** WHAT YOU NEED TO DO **
While you copy the lines below, skip the pictures and keep the rest exact.

** EXERCISE DATA **
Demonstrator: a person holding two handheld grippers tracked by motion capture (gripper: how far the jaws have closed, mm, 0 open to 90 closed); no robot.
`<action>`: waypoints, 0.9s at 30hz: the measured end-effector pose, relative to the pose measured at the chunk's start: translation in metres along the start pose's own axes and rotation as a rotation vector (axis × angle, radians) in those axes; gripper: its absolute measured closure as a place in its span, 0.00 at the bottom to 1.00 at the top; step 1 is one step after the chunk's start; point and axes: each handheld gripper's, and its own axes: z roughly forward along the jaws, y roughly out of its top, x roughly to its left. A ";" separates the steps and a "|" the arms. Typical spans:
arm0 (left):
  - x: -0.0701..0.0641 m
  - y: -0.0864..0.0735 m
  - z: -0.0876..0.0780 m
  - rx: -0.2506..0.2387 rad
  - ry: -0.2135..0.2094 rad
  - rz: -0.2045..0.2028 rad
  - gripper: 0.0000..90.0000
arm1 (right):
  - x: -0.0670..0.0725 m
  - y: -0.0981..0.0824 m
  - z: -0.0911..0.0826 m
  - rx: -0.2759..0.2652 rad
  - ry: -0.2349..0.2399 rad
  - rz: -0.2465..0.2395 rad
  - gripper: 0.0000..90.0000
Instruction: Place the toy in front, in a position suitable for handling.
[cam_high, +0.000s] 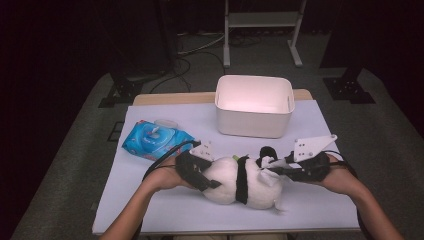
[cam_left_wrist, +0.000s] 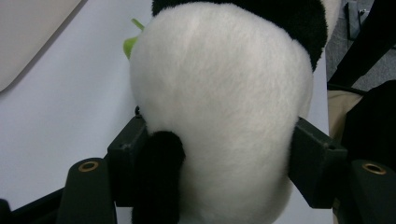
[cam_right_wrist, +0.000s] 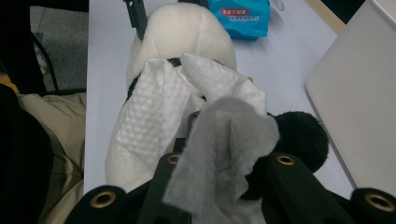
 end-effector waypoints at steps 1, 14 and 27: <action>0.000 -0.001 0.000 -0.005 -0.002 -0.004 0.35 | 0.000 -0.001 0.000 -0.002 -0.001 0.005 0.86; 0.001 -0.004 0.001 -0.029 -0.013 -0.025 0.35 | 0.003 -0.038 -0.005 0.004 0.000 0.079 0.86; -0.008 0.008 0.014 -0.069 -0.042 -0.033 0.33 | -0.002 -0.015 -0.014 0.035 -0.028 0.034 0.86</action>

** SOLUTION **
Demonstrator: a person holding two handheld grippers tracked by motion capture (gripper: how far the jaws have closed, mm, 0 open to 90 closed); no robot.
`<action>`: waypoints, 0.9s at 30hz: the measured end-effector pose, relative to the pose measured at the chunk's start: translation in metres along the start pose's own axes and rotation as a rotation vector (axis × angle, radians) in those axes; gripper: its absolute measured closure as a place in its span, 0.00 at the bottom to 1.00 at the top; step 1 is one step after the chunk's start; point and axes: each handheld gripper's, and its own axes: z roughly forward along the jaws, y roughly out of its top, x roughly to its left. A ";" separates the steps and a "|" the arms. Typical spans:
arm0 (left):
  - x: -0.0701..0.0641 m
  - y: -0.0864..0.0735 m
  - z: -0.0876..0.0780 m
  - rx: -0.2506..0.2387 rad
  - ry: -0.2135..0.2094 rad
  - rz: -0.2045..0.2028 rad
  - gripper: 0.0000..90.0000
arm1 (right):
  - x: -0.0670..0.0725 m
  - y: -0.0981..0.0824 m
  - z: -0.0911..0.0826 m
  - rx: -0.2759..0.2652 rad
  - ry: -0.2349..0.2399 rad
  - rz: -0.2465..0.2395 rad
  - gripper: 0.0000..90.0000
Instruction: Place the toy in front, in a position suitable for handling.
[cam_high, +0.000s] 
[cam_left_wrist, +0.000s] 
[cam_right_wrist, +0.000s] 
 end-effector waypoints at steps 1, 14 and 27: <action>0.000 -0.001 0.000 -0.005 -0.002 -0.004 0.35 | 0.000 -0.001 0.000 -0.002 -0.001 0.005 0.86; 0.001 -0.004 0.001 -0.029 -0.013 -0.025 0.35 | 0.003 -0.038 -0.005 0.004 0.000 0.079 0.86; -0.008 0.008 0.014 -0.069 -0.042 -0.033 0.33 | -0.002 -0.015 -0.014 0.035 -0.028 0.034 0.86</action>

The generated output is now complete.